Strip out CSS

Strip out CSS

am 19.07.2007 18:49:11 von M

When saving web pages, I'd like to strip out all CSS and just leave the raw
HTML intact. Some web developer toolbars will strip out the CSS, but for
some reason they won't let you save the page this way. Any tools that can do
this?

(PS: Yes, I know I could manually delete any style sheets but would like to
automate this process. Bonus points if it can strip out inline styles as
well.)

M

Re: Strip out CSS

am 19.07.2007 23:31:33 von dorayme

In article ,
"M" wrote:

> When saving web pages, I'd like to strip out all CSS and just leave the raw
> HTML intact. Some web developer toolbars will strip out the CSS, but for
> some reason they won't let you save the page this way. Any tools that can do
> this?
>
> (PS: Yes, I know I could manually delete any style sheets but would like to
> automate this process. Bonus points if it can strip out inline styles as
> well.)
>
> M

Give an example of one url you would like to do this to.

--
dorayme

Re: Strip out CSS

am 20.07.2007 01:43:21 von M

"dorayme" wrote in message
news:doraymeRidThis-CCE468.07313320072007@news-vip.optusnet. com.au...
> In article ,
> "M" wrote:

> Give an example of one url you would like to do this to.

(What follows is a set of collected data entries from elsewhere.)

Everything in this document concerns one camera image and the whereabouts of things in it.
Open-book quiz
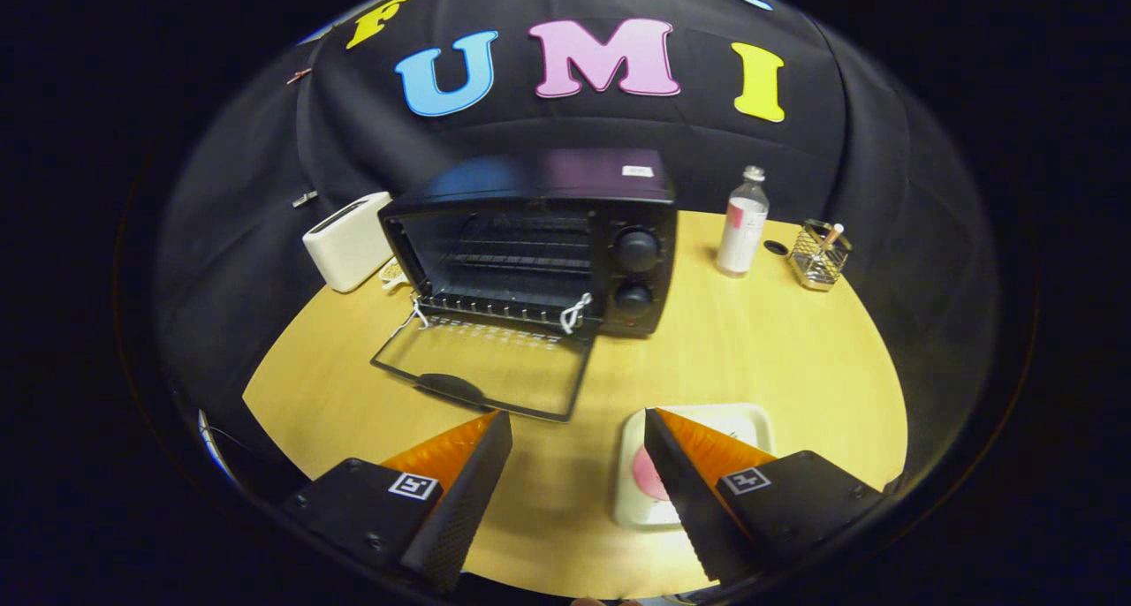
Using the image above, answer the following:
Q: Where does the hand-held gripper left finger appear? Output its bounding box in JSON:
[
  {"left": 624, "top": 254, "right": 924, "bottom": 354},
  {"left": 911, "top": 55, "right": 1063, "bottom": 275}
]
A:
[{"left": 281, "top": 409, "right": 513, "bottom": 594}]

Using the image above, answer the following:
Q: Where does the metal wire basket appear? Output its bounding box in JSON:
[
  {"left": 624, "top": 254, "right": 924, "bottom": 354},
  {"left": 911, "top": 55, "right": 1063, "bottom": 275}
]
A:
[{"left": 788, "top": 218, "right": 854, "bottom": 292}]

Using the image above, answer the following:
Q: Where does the black toaster oven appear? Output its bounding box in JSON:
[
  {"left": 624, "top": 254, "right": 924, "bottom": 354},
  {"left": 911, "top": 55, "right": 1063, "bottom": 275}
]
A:
[{"left": 369, "top": 149, "right": 679, "bottom": 423}]

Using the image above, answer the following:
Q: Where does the pink meat slice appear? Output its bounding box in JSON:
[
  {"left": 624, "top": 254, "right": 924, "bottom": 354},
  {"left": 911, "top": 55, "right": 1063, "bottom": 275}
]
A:
[{"left": 631, "top": 447, "right": 672, "bottom": 503}]

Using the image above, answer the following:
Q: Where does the white string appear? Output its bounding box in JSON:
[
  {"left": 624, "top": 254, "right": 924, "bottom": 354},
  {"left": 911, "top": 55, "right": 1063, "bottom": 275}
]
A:
[
  {"left": 389, "top": 295, "right": 430, "bottom": 337},
  {"left": 560, "top": 292, "right": 595, "bottom": 335}
]

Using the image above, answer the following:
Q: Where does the clear plastic bottle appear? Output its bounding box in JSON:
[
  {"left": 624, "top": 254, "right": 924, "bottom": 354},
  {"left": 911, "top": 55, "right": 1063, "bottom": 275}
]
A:
[{"left": 716, "top": 165, "right": 770, "bottom": 278}]

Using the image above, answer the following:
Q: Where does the cream square tray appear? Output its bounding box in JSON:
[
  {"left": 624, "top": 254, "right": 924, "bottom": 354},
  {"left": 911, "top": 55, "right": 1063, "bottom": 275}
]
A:
[{"left": 612, "top": 403, "right": 775, "bottom": 529}]

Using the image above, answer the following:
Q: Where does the white bread toaster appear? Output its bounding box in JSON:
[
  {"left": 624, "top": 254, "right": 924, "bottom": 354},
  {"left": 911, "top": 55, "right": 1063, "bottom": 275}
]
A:
[{"left": 302, "top": 191, "right": 396, "bottom": 293}]

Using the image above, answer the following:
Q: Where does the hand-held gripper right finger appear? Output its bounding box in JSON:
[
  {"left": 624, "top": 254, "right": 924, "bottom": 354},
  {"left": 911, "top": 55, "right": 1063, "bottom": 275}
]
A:
[{"left": 643, "top": 407, "right": 884, "bottom": 587}]

Not sure why this is relevant but, hey, if it leads to something. . . As an
example:

http://niftytutorials.com/basics/transform-your-photos-into- a-beautiful-mosaic/1/

Essentially, I just want to save barebones articles with any relevant
images. I don't want Google ads, sidebars, irrelevant banner images, forms,
search boxes, background images, scripts, etc.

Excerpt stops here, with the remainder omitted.